Work order: From top to bottom, return the listing exactly as it appears, omitting its images.

Collected data Block Start

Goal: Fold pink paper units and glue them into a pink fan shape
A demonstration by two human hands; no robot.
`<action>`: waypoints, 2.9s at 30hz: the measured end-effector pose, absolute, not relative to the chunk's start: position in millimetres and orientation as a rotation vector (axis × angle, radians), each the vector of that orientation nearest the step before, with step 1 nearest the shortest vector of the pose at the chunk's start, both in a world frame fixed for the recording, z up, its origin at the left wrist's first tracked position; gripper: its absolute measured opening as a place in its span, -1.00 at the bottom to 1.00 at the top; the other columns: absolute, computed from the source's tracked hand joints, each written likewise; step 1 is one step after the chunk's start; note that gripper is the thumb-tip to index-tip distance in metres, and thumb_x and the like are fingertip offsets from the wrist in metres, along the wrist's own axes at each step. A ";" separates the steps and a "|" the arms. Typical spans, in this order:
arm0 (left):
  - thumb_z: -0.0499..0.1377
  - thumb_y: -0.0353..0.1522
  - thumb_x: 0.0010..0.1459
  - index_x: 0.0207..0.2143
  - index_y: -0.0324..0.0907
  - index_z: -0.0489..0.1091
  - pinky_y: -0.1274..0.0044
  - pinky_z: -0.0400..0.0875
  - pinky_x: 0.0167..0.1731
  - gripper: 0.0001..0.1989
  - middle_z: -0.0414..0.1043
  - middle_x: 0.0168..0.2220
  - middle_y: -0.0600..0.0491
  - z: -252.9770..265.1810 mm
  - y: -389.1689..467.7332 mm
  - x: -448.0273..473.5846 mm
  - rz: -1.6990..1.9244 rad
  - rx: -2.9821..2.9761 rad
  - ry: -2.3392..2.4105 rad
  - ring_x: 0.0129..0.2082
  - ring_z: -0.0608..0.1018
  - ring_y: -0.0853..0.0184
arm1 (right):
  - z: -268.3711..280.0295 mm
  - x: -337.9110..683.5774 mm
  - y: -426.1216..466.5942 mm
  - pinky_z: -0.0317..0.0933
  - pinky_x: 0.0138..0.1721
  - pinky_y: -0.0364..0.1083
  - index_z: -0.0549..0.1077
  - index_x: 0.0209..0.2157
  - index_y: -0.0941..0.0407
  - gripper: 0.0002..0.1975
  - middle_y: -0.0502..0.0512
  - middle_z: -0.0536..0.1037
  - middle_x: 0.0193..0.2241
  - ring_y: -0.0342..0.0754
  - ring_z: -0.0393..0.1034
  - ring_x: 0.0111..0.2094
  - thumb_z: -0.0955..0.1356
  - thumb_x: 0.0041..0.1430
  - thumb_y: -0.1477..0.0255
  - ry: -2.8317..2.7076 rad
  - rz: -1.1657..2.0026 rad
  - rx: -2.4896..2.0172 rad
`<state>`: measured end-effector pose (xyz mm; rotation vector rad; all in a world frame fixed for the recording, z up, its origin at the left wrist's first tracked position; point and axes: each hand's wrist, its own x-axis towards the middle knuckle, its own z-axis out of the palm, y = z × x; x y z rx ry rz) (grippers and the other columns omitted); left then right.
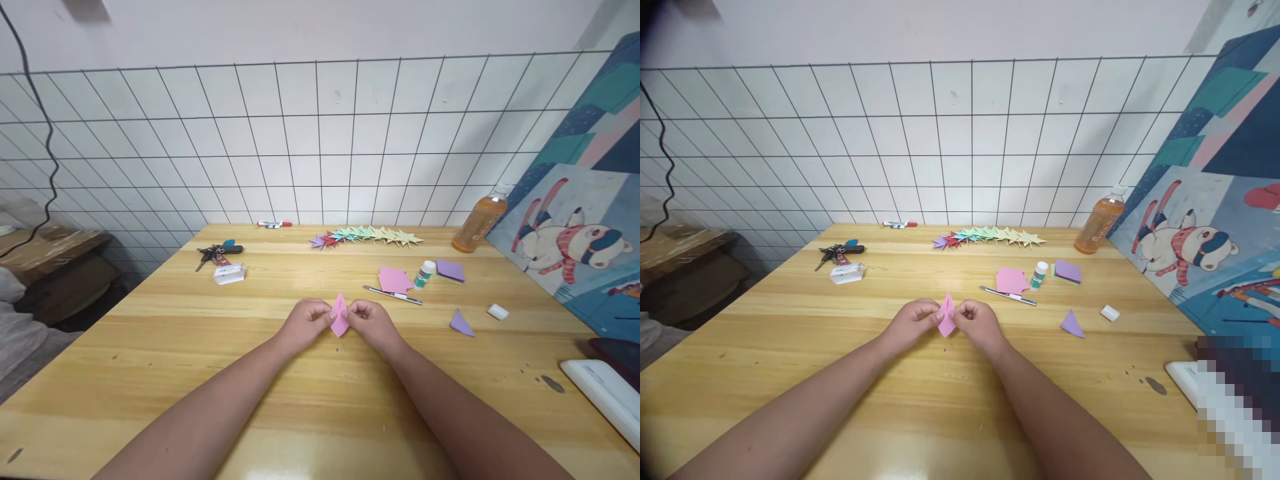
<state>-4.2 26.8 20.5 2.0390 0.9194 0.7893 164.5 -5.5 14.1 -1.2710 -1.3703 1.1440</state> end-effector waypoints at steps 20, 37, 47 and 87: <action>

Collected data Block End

Expected output:
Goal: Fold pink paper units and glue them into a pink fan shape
A demonstration by two human hands; no robot.
`<action>`: waypoints, 2.9s at 30hz: the measured end-effector pose, absolute, not relative to the chunk's start: position in millimetres and orientation as a rotation vector (axis × angle, radians), each the vector of that orientation nearest the step before, with step 1 nearest the shortest vector of the pose at the chunk's start, both in a world frame fixed for the recording, z up, its origin at the left wrist's first tracked position; gripper: its absolute measured opening as a place in its span, -1.00 at the bottom to 1.00 at the top; the other columns: absolute, computed from the source's tracked hand joints, each written likewise; step 1 is one step after the chunk's start; note that gripper is the thumb-tip to index-tip distance in metres, and thumb_x and the like are fingertip offsets from the wrist in metres, along the wrist's own axes at each step. A ";" separates the steps and a "|" the arms. Typical spans, in this order:
arm0 (left):
  - thumb_z: -0.0499..0.1377
  - thumb_y: -0.0353..0.1522
  - thumb_x: 0.0010..0.1459
  - index_x: 0.0207..0.2143
  - index_y: -0.0324..0.0907
  - index_z: -0.0489..0.1091
  - pinky_y: -0.1274..0.0044
  - pinky_z: -0.0400..0.0875
  - pinky_x: 0.0167..0.1731
  - gripper: 0.0001..0.1989
  - middle_z: -0.0414..0.1043
  - middle_x: 0.0168..0.2220
  - middle_y: -0.0600..0.0491
  - z: -252.9770..265.1810 mm
  - y: -389.1689..467.7332 mm
  - x: -448.0273..473.5846 mm
  - rz: -1.6990..1.9244 rad
  - rx: -2.9821..2.9761 rad
  - ry: -2.3392..2.4105 rad
  - ring_x: 0.0129..0.2082
  - ring_z: -0.0608..0.1018
  - ring_y: -0.0853..0.0184
arm1 (right):
  - z: -268.3711..280.0295 mm
  - x: -337.9110..683.5774 mm
  - y: -426.1216..466.5942 mm
  - pinky_z: -0.0317..0.0933
  - pinky_x: 0.0138..0.1721
  - pinky_y: -0.0364..0.1083
  - index_z: -0.0549..0.1077
  - index_x: 0.0209..0.2157
  - index_y: -0.0941..0.0407
  - gripper: 0.0002..0.1975
  - middle_y: -0.0502..0.0512
  - middle_z: -0.0536..0.1037
  - middle_x: 0.0193..0.2241
  - ring_y: -0.0342..0.0754
  - ring_z: -0.0393..0.1034
  - ring_x: 0.0111..0.2094
  - thumb_z: -0.0955..0.1356
  - thumb_x: 0.0041..0.1430
  - thumb_y: -0.1477..0.0255
  - ry: -2.8317..2.7076 rad
  - rz: -1.1657..2.0026 rad
  - rx: -2.4896..2.0172 rad
`<state>`: measured end-effector pose (xyz mm; rotation vector rad; all in a world frame fixed for the recording, z up, its origin at the left wrist's first tracked position; point and axes: each hand's wrist, its own x-axis towards the middle knuckle, its own z-axis out of the palm, y = z × x; x y z rx ry rz) (grippers and the other columns omitted); left then right.
<state>-4.2 26.8 20.5 2.0390 0.9194 0.7893 164.5 -5.5 14.1 -1.2710 -1.3703 1.1440</state> end-effector waypoints at steps 20, 37, 47 and 87: <action>

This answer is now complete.